## MATERIAL PROVIDED:
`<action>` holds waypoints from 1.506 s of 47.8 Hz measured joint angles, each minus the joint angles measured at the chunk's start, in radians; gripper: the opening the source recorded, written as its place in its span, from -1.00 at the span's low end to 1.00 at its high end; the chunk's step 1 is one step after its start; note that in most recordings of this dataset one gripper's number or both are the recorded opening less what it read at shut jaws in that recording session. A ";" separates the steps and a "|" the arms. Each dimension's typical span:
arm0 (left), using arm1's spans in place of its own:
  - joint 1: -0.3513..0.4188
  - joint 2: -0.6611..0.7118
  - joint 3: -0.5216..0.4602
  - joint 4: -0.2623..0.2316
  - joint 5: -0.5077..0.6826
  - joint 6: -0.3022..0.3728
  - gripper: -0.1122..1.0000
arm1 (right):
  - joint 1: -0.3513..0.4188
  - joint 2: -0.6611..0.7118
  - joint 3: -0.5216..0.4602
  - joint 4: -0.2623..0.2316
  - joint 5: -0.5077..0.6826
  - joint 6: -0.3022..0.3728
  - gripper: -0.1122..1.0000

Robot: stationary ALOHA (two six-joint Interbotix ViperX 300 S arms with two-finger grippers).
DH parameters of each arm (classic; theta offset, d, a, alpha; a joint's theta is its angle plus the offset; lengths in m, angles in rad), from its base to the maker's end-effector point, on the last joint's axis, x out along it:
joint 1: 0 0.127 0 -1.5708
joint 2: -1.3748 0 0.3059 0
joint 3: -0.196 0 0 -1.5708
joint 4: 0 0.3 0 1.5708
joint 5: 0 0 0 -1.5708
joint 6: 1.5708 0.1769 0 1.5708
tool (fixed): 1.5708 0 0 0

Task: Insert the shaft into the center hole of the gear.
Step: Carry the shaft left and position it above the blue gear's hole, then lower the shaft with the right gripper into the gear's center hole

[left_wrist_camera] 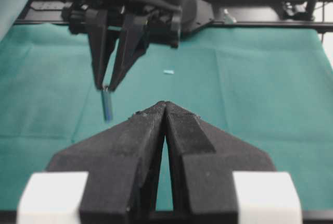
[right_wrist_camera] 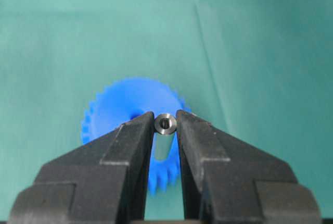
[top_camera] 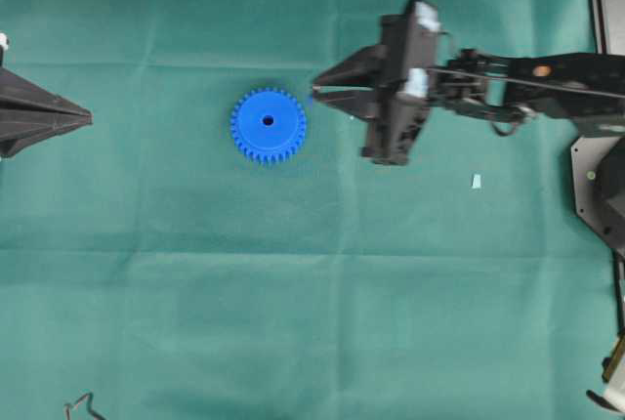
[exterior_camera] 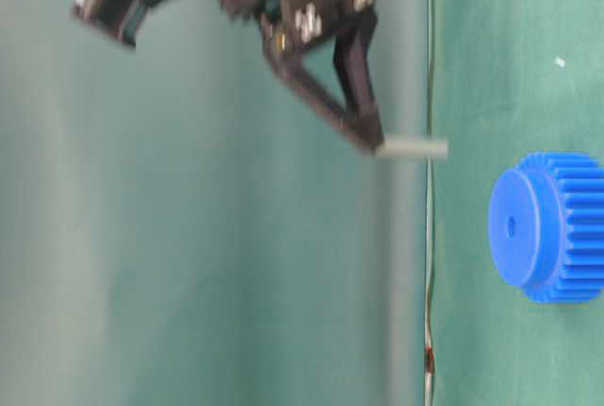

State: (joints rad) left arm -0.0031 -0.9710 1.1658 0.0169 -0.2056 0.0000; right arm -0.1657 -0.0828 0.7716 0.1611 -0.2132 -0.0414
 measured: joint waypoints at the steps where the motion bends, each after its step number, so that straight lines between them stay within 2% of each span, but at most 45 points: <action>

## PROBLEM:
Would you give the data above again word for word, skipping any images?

## RESPONSE TO THIS EXERCISE:
`<action>` holds waypoints from 1.506 s of 47.8 Hz measured joint angles, each minus the joint angles measured at the chunk's start, in radians; gripper: the opening the source recorded, written as its place in its span, from -1.00 at the span's low end to 1.00 at its high end; the chunk's step 1 is one step after its start; note that in most recordings of this dataset one gripper's number or both are the recorded opening less what it read at shut jaws in that recording session. A ";" separates the steps and a "|" the arms. Each dimension's typical span:
arm0 (left), using arm1's spans in place of its own:
  - joint 1: -0.3513..0.4188
  - joint 2: -0.6611..0.7118
  - joint 3: -0.5216..0.4602
  - joint 4: -0.2623..0.2316
  - joint 5: -0.5077..0.6826
  - joint 6: -0.3022..0.3728
  - gripper: -0.1122..1.0000
arm1 (right):
  - joint 1: -0.3513..0.4188
  - joint 2: -0.6611..0.7118
  - joint 3: -0.5216..0.4602
  - joint 4: -0.2623..0.2316
  - joint 5: -0.5077..0.6826
  - joint 6: -0.3022..0.3728
  - gripper: -0.1122..1.0000

Robot: stationary ALOHA (two six-joint Interbotix ViperX 300 S arms with two-finger grippers).
DH parameters of each arm (classic; theta offset, d, a, alpha; a joint's theta is its angle plus the offset; lengths in m, angles in rad), from its base to the maker's end-effector point, on the last joint's axis, x out along it:
joint 1: 0 0.127 0 -1.5708
joint 2: -1.3748 0 0.3059 0
joint 3: -0.196 0 0 -1.5708
joint 4: 0 0.3 0 1.5708
joint 5: 0 0 0 -1.5708
joint 6: 1.5708 0.1769 0 1.5708
tool (fixed): 1.5708 0 0 0

Task: Insert the shaft into the center hole of the gear.
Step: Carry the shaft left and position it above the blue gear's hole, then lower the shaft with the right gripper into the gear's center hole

[left_wrist_camera] 
[right_wrist_camera] 
[top_camera] 
[exterior_camera] 

State: (joints rad) left arm -0.0031 -0.9710 1.1658 0.0169 -0.2056 0.0000; right arm -0.1657 -0.0828 0.7716 0.1611 -0.2132 -0.0414
 measured: joint waypoints at the steps where the motion bends, each after its step number, so that straight lines between them stay within 2% of each span, but at most 45 points: <action>

What was asked for in the exercise is now done.